选择2012年1月1日至2014年12月31日于广西壮族自治区妇产医院就诊的1 180对(2 360例)RSA夫妇为研究对象。采用G显带技术对其进行染色体核型分析。本研究遵循的程序符合广西壮族自治区妇产医院人体试验委员会制定的伦理学标准，得到该委员会批准，并征得受试对象及监护人知情同意，与受试对象本人签署临床研究知情同意书。

2 360例检测对象中，检测出染色体异常患者为189例(8.0%)，其中，女方染色体异常者为107例，男方染色体异常为82例；RSA＝2次患者为135例，RSA＝3次为45例，RSA≥4次为9例。189例染色体异常患者中，染色体结构异常为38例(20.1%，包括26例染色体平衡易位、7例罗伯逊易位、4例染色体倒位和1例染色体缺失)；染色体多态性为151例[79.9%，包括103例次缢痕增加、21例inv(9)染色体倒位、17例染色体随体柄增长、5例染色体随体增加和5例染色体着丝粒异染色质增加]。

夫妇双方或任意一方染色体异常均是导致RSA的重要细胞遗传学因素。染色体多态性在RSA发病因素中应得到重视。

To analyze the results of chromosome test in recurrent spontaneous abortion(RSA) couples, and investigate the relationship between RSA and chromosome abnormality.

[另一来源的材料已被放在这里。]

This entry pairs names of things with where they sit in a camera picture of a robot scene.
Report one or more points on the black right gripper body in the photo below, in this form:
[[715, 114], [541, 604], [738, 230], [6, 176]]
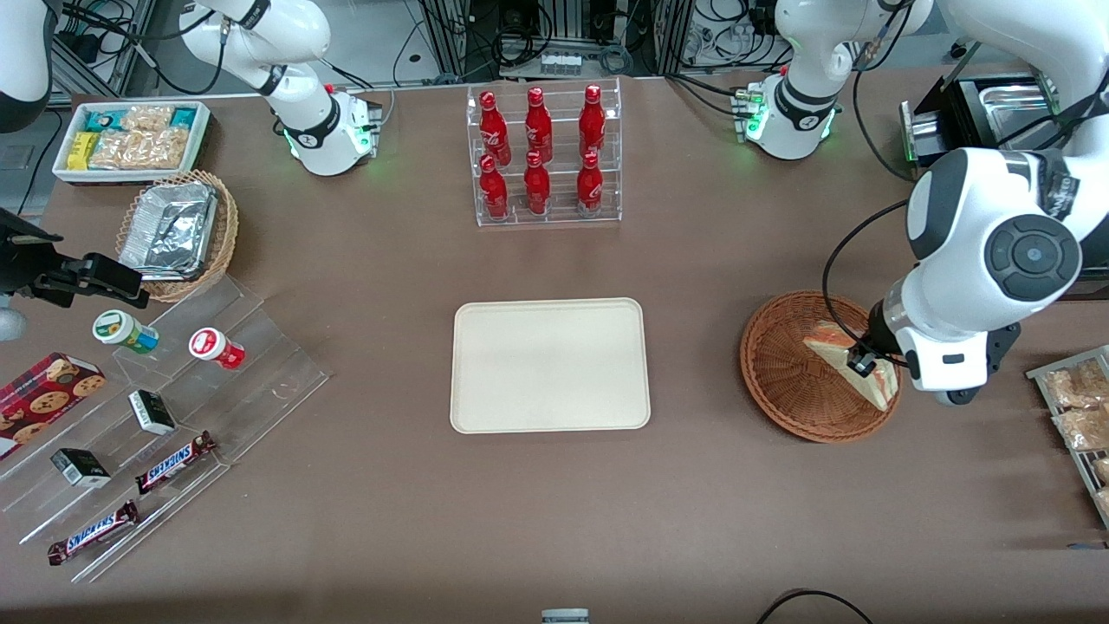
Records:
[[19, 262]]

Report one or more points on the clear bag of crackers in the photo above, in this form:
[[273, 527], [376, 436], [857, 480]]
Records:
[[139, 149], [147, 117]]

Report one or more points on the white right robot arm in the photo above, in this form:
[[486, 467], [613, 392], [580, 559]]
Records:
[[303, 113]]

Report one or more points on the teal snack packet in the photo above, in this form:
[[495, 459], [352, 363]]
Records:
[[183, 116], [106, 119]]

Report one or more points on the red cookie box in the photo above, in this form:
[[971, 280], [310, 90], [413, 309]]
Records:
[[43, 394]]

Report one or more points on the small black box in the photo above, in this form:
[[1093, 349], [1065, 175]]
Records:
[[152, 412], [80, 468]]

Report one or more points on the white snack bin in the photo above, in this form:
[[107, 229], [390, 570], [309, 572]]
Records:
[[65, 173]]

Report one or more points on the clear acrylic stepped display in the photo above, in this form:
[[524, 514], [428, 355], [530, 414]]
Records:
[[260, 364]]

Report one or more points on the clear acrylic bottle rack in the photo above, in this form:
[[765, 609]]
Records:
[[546, 212]]

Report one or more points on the triangular sandwich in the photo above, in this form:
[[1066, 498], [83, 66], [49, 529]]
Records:
[[836, 347]]

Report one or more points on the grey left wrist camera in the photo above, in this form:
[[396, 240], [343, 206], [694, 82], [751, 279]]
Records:
[[960, 397]]

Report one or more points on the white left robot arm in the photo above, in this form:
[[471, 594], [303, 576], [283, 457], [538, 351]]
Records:
[[953, 217]]

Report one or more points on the aluminium foil container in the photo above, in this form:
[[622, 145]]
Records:
[[169, 230]]

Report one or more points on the small grey device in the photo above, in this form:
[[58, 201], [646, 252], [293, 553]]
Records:
[[565, 616]]

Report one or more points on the green lidded cup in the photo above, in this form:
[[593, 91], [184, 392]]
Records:
[[121, 329]]

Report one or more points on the black food warmer cabinet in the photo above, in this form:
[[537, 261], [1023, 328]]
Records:
[[957, 113]]

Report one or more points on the tan wicker basket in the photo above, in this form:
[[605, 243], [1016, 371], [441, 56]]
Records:
[[223, 234]]

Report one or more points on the yellow snack packet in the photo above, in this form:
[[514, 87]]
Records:
[[82, 150]]

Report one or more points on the red lidded cup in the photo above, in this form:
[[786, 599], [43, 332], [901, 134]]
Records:
[[212, 345]]

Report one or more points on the round brown wicker basket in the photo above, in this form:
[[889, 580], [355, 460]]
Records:
[[788, 390]]

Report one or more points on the beige rectangular serving tray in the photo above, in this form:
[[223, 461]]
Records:
[[550, 364]]

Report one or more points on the clear bag of bread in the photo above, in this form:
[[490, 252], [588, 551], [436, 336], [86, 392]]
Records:
[[1083, 429], [1102, 470], [1074, 386], [1104, 498]]

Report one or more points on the silver metal box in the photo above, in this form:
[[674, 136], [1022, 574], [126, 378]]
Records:
[[920, 134]]

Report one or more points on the white power strip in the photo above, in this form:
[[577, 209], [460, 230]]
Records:
[[560, 63]]

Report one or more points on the steel pan in warmer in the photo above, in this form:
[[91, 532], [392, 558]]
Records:
[[1009, 108]]

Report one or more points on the red cola bottle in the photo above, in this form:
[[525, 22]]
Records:
[[494, 121], [590, 184], [538, 117], [536, 186], [494, 191], [592, 117]]

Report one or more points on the snickers chocolate bar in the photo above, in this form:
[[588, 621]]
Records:
[[91, 533], [173, 464]]

From 1st January 2012 to 31st December 2014, a total of 1 180 RSA couples (2 360 cases) were included in the study.Their chromosome karyotype were analyzed by G banding technology. The study protocol was approved by the Ethical Review Board of Investigation in Human Being of Guangxi Obstetrics and Gynecology Hospital. Informed consent was obtained from each participates.

189 cases (8.0%) were found abnormal chromosome, there were 107 female cases and 82 male cases among them.In those 189 patients with chromosomal abnormalities, 38 cases (20.1%) were founded abnormal chromosome structurewere, including 26 cases of balanced translocation chromosomes, 7 cases robertsonian translocation, 4 cases chromosome inversion and 1 case chromosome deletion.Meanwhile, 151 cases(79.9%) were founded chromosome polymorphism.It contained 103 cases of secondary constriction increase, 21 cases of inv(9) chromosomal inversion, 17 cases with the body of trabant chromosome increase, 5 cases of trabant chromosome and 5 cases of chromosome centromeric heterochromatin increase.

Chromosome abnormality is one of important genetic factors lead to RSA. Chromosome polymorphism should be more attention in RSA.